Strategic decisions centre on acumen — not gender
Ihave a testy relationship with Women’s Month, and it seems the feeling is mutual. Despite being an experienced speaker with engagements around the world, never seem to crack the nod to speak at Women’s Month events in SA. There’s possibly a reason for that.
In a chapter, Backwards and in High Heels in my book, A Fox’s Tale, I wrote the following about the “empowerment” of women: “The term suggests a helping hand, as if women should be ‘allowed’ to do what they want to do, or that they be given an opportunity while others stand aside. That’s not an opportunity, that’s getting a hand up.”
I can imagine that didn’t go down well with women who feel they should fill more seats in South African boardrooms. They have a case. Over the past 17 years, I have guided the strategic conversations of executive teams of hundreds of companies around the world, across a diverse array of sectors. Many of those companies have been South African, and I can probably count on one hand those that had anything close to an equal representation in terms of gender. Is that a problem? No, and there’s a reason for that.
When I facilitate strategic conversations, the onus is on me as the facilitator and strategist to retain a soft but authoritative rein on a conversation that can become heated and confrontational. I am often the only woman in the room, and that places me in a position some may consider potentially problematic. And yet, in all those hundreds of strategic conversations, not once have I had a problem. I suspect the reason for that is I never make it an issue that I am the only woman there. I don’t demand special treatment or expect any consideration of matters of “women-ness”.
I am simply seen as a strategist and facilitator.
Women in business seem to demand consideration of their “women-ness” and their fitness to hold high office, but there’s an unhealthy tension between the two. The concept of “women-ness” is a cultural one inculcated into women, often by women themselves, and so women play a role in being the victims of culture that many claim they are. They buy and support women’s magazines that perpetuate “women-ness” as defined by fashion, food, looking slimmer and younger, and “finding” themselves.
This is all frivolous in the often brutal world of big business. Women want to be seen as different from and equal to men. And they are. But high-level business is about what you bring to the table, and if women continue to bring the baggage of the popular concept of “women-ness”, they risk losing the game.
Demanding that the game be changed to “accommodate” them will not help. If there’s a glass ceiling in business leadership, it’s probably frosted, with a delicate hue of pink.
Success in strategic decision-making depends on diversity of thinking, not diversity in chromosomes. Sometimes there is a correlation between the two, but assuming the relationship is causal — that an extra X chromosome naturally gives the holder a different perspective on strategy — warrants firm rebuke.
Robust strategic conversations demand that everyone involved has a clear understanding of the differences between strategy, tactics and operations, and a respect for agility and variegation in thinking.
This does not depend on gender. I have been part of highly successful strategic discussions with all-male executive teams; I have also had to dig deep into my skill reserves to save a strategic discussion that risked beaching itself on repressed issues of gender diversity.
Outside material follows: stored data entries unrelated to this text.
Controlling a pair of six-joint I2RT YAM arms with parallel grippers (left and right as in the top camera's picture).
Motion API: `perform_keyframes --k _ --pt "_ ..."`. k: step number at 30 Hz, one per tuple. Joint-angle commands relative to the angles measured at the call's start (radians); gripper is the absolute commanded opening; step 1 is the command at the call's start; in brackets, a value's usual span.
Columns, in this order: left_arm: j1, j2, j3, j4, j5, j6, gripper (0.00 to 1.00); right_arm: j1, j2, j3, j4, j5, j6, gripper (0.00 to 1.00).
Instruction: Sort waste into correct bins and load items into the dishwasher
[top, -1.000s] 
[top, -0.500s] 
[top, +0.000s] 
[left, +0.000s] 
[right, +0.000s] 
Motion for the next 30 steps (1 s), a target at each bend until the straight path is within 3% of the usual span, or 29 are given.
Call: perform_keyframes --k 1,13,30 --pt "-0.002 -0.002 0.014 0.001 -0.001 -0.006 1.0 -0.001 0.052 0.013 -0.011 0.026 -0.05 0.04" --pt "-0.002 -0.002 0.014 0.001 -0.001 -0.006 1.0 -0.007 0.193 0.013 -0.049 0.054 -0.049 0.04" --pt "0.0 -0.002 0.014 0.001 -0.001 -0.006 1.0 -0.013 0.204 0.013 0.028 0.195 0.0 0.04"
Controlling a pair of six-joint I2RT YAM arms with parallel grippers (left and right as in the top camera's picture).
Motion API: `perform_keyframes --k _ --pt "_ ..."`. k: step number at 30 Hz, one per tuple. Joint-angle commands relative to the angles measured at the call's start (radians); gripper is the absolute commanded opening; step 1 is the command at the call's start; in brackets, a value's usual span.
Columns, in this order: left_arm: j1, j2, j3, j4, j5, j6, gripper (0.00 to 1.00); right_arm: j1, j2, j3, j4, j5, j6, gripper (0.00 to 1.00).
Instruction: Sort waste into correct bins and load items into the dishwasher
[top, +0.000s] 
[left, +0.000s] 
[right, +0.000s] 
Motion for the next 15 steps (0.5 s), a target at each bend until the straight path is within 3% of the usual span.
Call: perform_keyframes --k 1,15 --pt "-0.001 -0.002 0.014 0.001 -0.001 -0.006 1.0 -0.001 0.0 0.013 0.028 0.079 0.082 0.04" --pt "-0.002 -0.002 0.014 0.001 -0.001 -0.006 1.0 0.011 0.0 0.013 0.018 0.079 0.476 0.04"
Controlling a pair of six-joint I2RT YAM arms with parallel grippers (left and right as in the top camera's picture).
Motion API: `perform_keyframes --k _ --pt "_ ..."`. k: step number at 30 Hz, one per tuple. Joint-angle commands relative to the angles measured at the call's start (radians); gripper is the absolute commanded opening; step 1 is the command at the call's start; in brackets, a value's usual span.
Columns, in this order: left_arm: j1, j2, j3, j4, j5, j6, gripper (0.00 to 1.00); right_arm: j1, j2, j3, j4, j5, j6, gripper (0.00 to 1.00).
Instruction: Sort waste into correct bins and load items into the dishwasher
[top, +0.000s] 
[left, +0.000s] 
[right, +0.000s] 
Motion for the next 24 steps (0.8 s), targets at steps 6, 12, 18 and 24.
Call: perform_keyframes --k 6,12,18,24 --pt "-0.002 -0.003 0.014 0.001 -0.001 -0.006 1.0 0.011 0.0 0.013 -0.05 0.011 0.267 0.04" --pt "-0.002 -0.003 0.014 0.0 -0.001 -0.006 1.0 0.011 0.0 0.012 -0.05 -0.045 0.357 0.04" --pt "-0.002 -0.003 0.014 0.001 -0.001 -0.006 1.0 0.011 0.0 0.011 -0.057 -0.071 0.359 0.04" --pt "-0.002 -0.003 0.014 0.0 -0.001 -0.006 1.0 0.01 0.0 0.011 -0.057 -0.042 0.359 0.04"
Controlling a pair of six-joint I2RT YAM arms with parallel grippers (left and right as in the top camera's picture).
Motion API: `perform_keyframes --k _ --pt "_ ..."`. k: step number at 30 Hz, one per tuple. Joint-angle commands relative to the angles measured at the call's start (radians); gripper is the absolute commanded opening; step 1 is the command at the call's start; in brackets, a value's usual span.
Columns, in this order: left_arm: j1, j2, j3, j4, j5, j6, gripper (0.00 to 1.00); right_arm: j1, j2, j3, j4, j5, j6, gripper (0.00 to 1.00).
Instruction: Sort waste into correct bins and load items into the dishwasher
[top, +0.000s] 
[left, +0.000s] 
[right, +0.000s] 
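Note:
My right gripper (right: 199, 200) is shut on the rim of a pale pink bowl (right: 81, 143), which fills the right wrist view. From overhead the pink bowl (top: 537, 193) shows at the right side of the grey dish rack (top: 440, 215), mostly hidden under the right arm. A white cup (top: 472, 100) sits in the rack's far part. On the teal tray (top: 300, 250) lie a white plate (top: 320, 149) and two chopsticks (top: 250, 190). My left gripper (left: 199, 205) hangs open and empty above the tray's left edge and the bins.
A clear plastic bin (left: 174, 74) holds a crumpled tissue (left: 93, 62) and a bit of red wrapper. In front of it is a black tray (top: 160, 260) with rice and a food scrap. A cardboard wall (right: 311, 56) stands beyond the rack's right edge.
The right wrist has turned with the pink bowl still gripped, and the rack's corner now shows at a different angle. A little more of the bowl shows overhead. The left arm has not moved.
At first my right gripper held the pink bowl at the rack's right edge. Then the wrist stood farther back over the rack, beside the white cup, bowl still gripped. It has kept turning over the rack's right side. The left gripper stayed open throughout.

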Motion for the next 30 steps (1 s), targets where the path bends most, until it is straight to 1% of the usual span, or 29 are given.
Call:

I am not advocating that women should be disallowed from boardrooms. C-suites should have more women, but not because they are women.
The path to CEO, chief finance officer, chief information officer and chief operating officer certainly shouldn’t be cleared for women, and they don’t deserve special treatment. I have worked with women CEOs
IF THERE’S A GLASS CEILING IN BUSINESS LEADERSHIP, IT’S PROBABLY FROSTED, WITH A DELICATE HUE OF PINK
who have shown exceptional leadership skills, but it had nothing do with the fact that they were women; they were just good at their job.
I am aware of the issues of patriarchy that still pervade certain cultures. Boardrooms cordoned off by old-school ties are falling by the wayside. Executive teams made up almost exclusively of old white males are being killed off because of a lack of variation in their thinking that has rendered them incapable to adapt to the rapidly changing world.
In August, companies will laud women within their ranks who have cracked the nod for senior positions. The subtle subtext is that they are, in some way, disabled and that they should therefore be celebrated for their remarkable achievement. That’s condescending, and should be rejected. But so too should the notion that women should be appointed to senior positions in business purely to balance some scorecard.